- _Goal of the exercise_
Write out the data below exactly, beginning with the first line and ending once the line that has "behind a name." is written.

- _Source material_
════════

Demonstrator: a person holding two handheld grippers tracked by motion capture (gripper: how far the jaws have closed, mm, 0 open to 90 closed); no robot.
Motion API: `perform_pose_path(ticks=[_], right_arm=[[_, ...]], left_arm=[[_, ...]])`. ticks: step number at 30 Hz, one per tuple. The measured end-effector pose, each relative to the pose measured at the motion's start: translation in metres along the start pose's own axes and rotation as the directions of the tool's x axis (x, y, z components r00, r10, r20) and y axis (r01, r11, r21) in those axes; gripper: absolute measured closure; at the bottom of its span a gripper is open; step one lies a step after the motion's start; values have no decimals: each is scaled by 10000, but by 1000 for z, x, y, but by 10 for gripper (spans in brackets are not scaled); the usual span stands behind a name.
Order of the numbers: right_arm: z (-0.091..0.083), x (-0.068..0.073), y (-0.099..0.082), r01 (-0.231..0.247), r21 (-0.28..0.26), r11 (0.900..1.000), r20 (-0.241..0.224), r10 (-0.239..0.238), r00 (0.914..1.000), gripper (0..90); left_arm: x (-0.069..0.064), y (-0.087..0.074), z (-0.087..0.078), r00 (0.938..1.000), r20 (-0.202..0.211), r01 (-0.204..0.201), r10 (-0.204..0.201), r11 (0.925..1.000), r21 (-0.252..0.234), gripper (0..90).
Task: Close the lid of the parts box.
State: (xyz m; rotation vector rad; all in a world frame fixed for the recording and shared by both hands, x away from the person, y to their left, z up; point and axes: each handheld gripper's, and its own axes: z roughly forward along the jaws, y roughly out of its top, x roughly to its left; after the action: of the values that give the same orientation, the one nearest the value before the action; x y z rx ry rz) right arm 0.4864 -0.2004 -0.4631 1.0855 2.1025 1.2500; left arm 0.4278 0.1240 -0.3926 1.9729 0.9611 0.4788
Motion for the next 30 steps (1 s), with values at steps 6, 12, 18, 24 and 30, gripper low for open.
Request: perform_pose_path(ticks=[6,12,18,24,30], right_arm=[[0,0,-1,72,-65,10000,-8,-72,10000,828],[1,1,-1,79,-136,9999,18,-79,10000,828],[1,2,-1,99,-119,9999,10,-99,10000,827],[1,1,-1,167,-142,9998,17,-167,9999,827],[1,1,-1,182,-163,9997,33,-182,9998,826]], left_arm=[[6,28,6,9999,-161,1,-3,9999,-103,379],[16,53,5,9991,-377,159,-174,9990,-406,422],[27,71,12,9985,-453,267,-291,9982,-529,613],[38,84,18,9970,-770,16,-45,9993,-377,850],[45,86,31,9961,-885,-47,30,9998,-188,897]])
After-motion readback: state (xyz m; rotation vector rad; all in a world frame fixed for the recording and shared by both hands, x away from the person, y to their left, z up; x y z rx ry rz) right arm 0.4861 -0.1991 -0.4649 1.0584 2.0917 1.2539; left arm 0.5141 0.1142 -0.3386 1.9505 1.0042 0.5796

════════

- _Exercise result_
Demonstrator: a person holding two handheld grippers tracked by motion capture (gripper: how far the jaws have closed, mm, 0 open to 90 closed); no robot.
Motion API: `perform_pose_path(ticks=[_], right_arm=[[_, ...]], left_arm=[[_, ...]])`. ticks: step number at 30 Hz, one per tuple. The measured end-effector pose, each relative to the pose measured at the motion's start: translation in metres along the start pose's own axes and rotation as the directions of the tool's x axis (x, y, z components r00, r10, r20) and y axis (r01, r11, r21) in those axes; gripper: absolute measured closure; at the bottom of its span a gripper is open; step one lies a step after the motion's start; values have no decimals: each is scaled by 10000, but by 1000 for z, x, y, but by 10 for gripper (spans in brackets are not scaled); the usual span stands behind a name.

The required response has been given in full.